As we can see from the above code, there are a number of additional annotations on the bean's property accessors that tell JpaIdentityStore how it should interact with this particular entity bean. Let's take a look at these annotations in some more detail:

@UserPrincipal - this annotation indicates the field that contains the user's principal (i.e. their username)
@UserPassword - this annotation indicates the field that contains the user's password. It is usually not a good idea to store user passwords in plain text, so this annotation supports the specifying of a hash algorithm to use. This algorithm will be used to generate a hash for the user's plain text password, and the hash will be persisted rather than the password itself.
@UserEnabled - this is optional, and indicates that the field reflects whether the user account is enabled or not. If this annotation is not present, then it is assumed that all user accounts are enabled by default.
@UserRoles - this annotation indicates that the field returns the collection of role memberships for which the user is a member of.

There is also a similar set of annotations for configuring an entity to store roles. Alternatively, it is possible to store role records in the same table as users (which then becomes self-referencing via a one-to-many relationship to itself) by specifying one of the columns as a discriminator (determining whether the record represents a user or a role). This is described, along with various other options, in much more detail in the Seam reference documentation.

Using IdentityManager

Let's now take a look at the SeamSpace example, and see how Identity Management can be used.

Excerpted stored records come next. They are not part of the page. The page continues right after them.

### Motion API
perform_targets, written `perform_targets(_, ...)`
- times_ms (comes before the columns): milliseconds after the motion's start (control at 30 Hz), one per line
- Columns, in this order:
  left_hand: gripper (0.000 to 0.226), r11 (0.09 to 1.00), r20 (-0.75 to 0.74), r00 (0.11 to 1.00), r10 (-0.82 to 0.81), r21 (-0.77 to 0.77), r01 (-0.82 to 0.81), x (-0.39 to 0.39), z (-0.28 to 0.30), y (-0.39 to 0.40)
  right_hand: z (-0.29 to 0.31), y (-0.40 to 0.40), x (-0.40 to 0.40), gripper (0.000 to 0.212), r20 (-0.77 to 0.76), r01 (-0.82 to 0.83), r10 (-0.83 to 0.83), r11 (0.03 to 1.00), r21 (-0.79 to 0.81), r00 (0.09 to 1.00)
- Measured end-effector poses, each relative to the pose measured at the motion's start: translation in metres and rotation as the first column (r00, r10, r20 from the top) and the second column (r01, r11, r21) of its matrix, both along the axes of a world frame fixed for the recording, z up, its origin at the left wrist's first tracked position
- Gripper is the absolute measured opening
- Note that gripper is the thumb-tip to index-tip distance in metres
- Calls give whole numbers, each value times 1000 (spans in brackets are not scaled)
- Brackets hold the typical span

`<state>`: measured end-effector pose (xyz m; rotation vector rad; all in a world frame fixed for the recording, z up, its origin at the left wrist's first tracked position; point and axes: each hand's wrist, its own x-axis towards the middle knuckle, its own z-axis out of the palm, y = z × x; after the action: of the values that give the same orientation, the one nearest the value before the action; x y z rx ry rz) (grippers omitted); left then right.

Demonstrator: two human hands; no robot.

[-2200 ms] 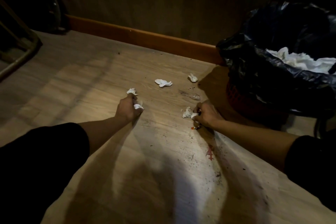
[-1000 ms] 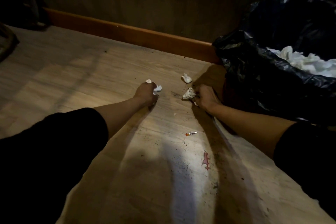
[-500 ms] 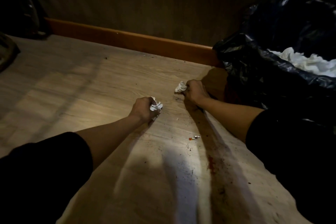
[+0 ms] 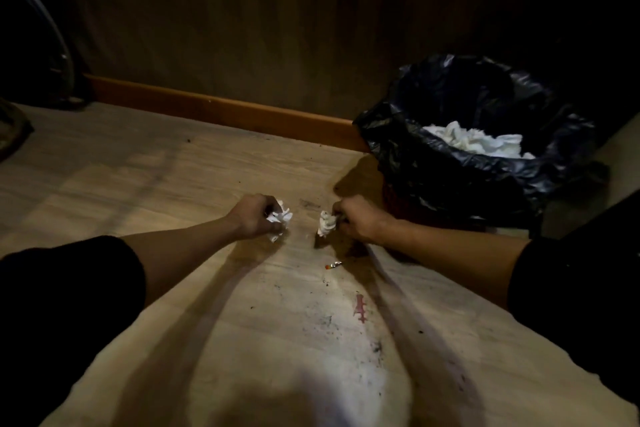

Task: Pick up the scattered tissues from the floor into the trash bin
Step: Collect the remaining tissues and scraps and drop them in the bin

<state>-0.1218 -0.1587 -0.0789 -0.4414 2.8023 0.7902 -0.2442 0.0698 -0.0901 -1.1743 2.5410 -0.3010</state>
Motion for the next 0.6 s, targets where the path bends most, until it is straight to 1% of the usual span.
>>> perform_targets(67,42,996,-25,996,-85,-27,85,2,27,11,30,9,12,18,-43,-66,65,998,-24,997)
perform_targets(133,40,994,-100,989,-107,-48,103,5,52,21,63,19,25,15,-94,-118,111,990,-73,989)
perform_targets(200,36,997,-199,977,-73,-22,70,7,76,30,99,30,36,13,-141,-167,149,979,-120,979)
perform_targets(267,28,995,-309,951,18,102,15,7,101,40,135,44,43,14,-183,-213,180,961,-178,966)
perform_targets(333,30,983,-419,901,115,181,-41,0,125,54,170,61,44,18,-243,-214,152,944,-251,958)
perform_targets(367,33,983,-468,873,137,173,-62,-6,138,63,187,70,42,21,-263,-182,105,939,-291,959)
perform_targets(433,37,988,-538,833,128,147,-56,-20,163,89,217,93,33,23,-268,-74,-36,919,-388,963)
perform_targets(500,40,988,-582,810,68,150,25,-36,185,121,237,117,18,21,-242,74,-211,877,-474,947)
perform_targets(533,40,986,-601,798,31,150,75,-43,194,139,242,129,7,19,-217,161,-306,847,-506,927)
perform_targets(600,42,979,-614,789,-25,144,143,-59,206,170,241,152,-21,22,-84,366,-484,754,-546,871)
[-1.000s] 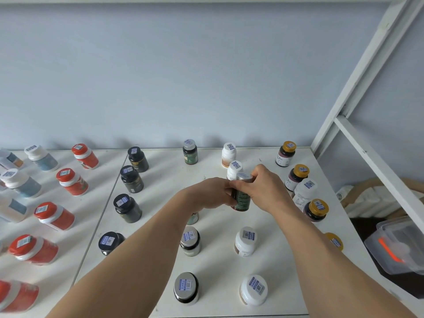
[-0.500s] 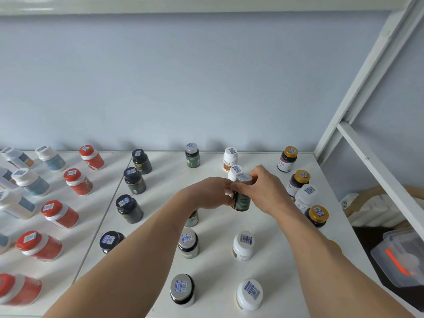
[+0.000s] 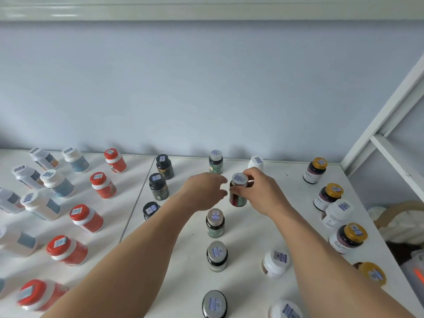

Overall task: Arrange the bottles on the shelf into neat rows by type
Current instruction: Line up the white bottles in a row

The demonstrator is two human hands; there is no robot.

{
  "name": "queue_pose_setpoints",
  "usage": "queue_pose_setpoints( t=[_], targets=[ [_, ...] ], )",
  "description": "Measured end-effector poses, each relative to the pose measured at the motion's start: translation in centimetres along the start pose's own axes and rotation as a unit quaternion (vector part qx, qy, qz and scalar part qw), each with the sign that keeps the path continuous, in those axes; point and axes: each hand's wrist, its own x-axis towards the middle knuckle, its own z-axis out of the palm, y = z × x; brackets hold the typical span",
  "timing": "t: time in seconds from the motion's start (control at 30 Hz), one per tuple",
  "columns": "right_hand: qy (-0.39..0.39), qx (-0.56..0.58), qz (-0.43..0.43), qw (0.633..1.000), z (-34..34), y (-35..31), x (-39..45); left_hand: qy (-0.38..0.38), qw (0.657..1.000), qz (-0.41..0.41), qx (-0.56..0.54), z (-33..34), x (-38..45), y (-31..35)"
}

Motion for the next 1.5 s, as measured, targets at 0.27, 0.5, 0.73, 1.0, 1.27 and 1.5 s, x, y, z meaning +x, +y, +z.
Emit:
queue_pose_setpoints(
  t=[0.27, 0.5, 0.73, 1.0, 1.27, 1.5],
  targets=[
    [-0.001, -0.010, 0.024, 1.000, 4.7, -1.4, 2.6, 0.000, 1.000, 0.006, -0.003, 0.2, 1.4, -5.3],
    [0.000, -0.004, 0.047, 0.999, 7.4, -0.9, 4.0, -0.018, 1.000, 0.001, -0.008, 1.5, 2.4, -7.5],
    [-0.001, -0.010, 0.058, 0.998, 8.4, -0.7, 4.9, -0.016, 1.000, 0.000, -0.011, 2.0, 3.1, -8.2],
    [-0.028, -0.023, 0.056, 0.998, 7.3, -0.5, 5.0, 0.020, 1.000, 0.013, -0.020, 0.4, 3.9, -7.2],
    [0.087, -0.070, 0.048, 0.993, -2.2, 2.0, 4.2, 0.061, 0.993, 0.061, -0.084, -0.1, 5.3, -1.3],
    [-0.077, -0.036, 0.081, 0.993, -3.4, 6.9, 4.0, -0.014, 0.989, 0.029, -0.145, 2.4, 7.2, 2.9]
  ],
)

From the screenshot of the SeamSpace home page above, we can see the 'SIGN UP' link that allows a new user to register. The user can enter some basic details on the registration page to create a new account so that they can log in. The registration procedure uses IdentityManager to create the new user account and then logs in the newly registered user. Taking a look at RegisterAction.java, we can see that the Identity Manager is injected using the @In annotation:

   @In
   private IdentityManager identityManager;

Then a little further down, we can see how the new user is created in the uploadPicture() method (this method is called at the end of the registration procedure, and also ends the current conversation):

   @End
   public void uploadPicture()
   {
      (snip)

      new RunAsOperation() {
         public void execute() {
            identityManager.createUser(username, password);
            identityManager.grantRole(username, "user");
         }
      }.addRole("admin")
       .run();

     (snip)

      // Login the user
      identity.setUsername(username);
      identity.setPassword(password);
      identity.login();
   }

The RunAsOperation is used to execute specific operations using elevated privileges. In this case, creating a new user account requires that the current user has admin rights, which are temporarily granted for the scope of this particular RunAsOperation, using the addRole() method. At the end of the method, we can see that the user is logged in using the username and password that they provided during registration.

Authentication

Previously, Seam Security required an 'authenticator' component that would be invoked during the authentication process, and which was responsibly for populating a user's roles. While this authentication model is still supported, it actually makes more sense to use the IdentityManager to authenticate users, as it provides the ability to authenticate without requiring any additional code. With that in mind, to use IdentityManager to authenticate your users, simply remove the 'authenticate-method' attribute from the configuration for the identity component in components.xml:

    
    

    
    <security:identity/>

User Management Views

If you log into SeamSpace using an admin account (username/password: demo/demo), you will now see a new 'Security' link at the top of the page. Clicking this link will give you the option of managing either users or roles:

Clicking the first link, 'Manage Users' will take you to the user manager screen:

From here, you can create new users and edit or delete existing users. Clicking on the 'new user' button displays the user details screen, where you can enter the details for a new user, such as their first and last name, username, password and roles that they are to be assigned:

Clicking save will create the new user, and return you to the user manager screen where we can now see our newly created user in the list:

Let's now take a look at role management - clicking on the 'Manage Roles' link (from the Security link at the top of the page) will take us to the role manager screen:

Once again, we get a list of all the defined application roles. Clicking the 'new role' link will again take us to a detail screen where we can create a new role:

This screen is a little less complex than the user detail screen, allowing you to enter a name for the new role and assign any group memberships (roles can be members of other roles). Clicking save takes us back to the role manager screen where we can see our new role:

This pretty much concludes our high level overview of the new identity management features, so let's now move on to permission management.

Permission Management

While Identity Management provides a consistent API for managing user accounts, we still need a way to manage user permissions. The authorization features in Seam 2.1.0 as a whole have received a significant overhaul since the previous version of Seam. Instead of requiring the developer to extend the built-in Identity component to implement custom permission checks, Seam 2.1.0 now provides a pluggable system that allows you to register your own permission resolver without having to override any built-in behaviour. The following diagram shows how it all fits together:

Following the above diagram, Identity now uses PermissionMapper to map permission checks to a specific ResolverChain, which in turn can be configured with one or more PermissionResolvers. Seam provides both RuleBasedPermissionResolver (for resolving rule-based permission checks) and PersistentPermissionResolver (for performing checks based on permissions stored in persistent storage, such as a database). It is also really easy to implement your own PermissionResolver if your application has custom security requirements.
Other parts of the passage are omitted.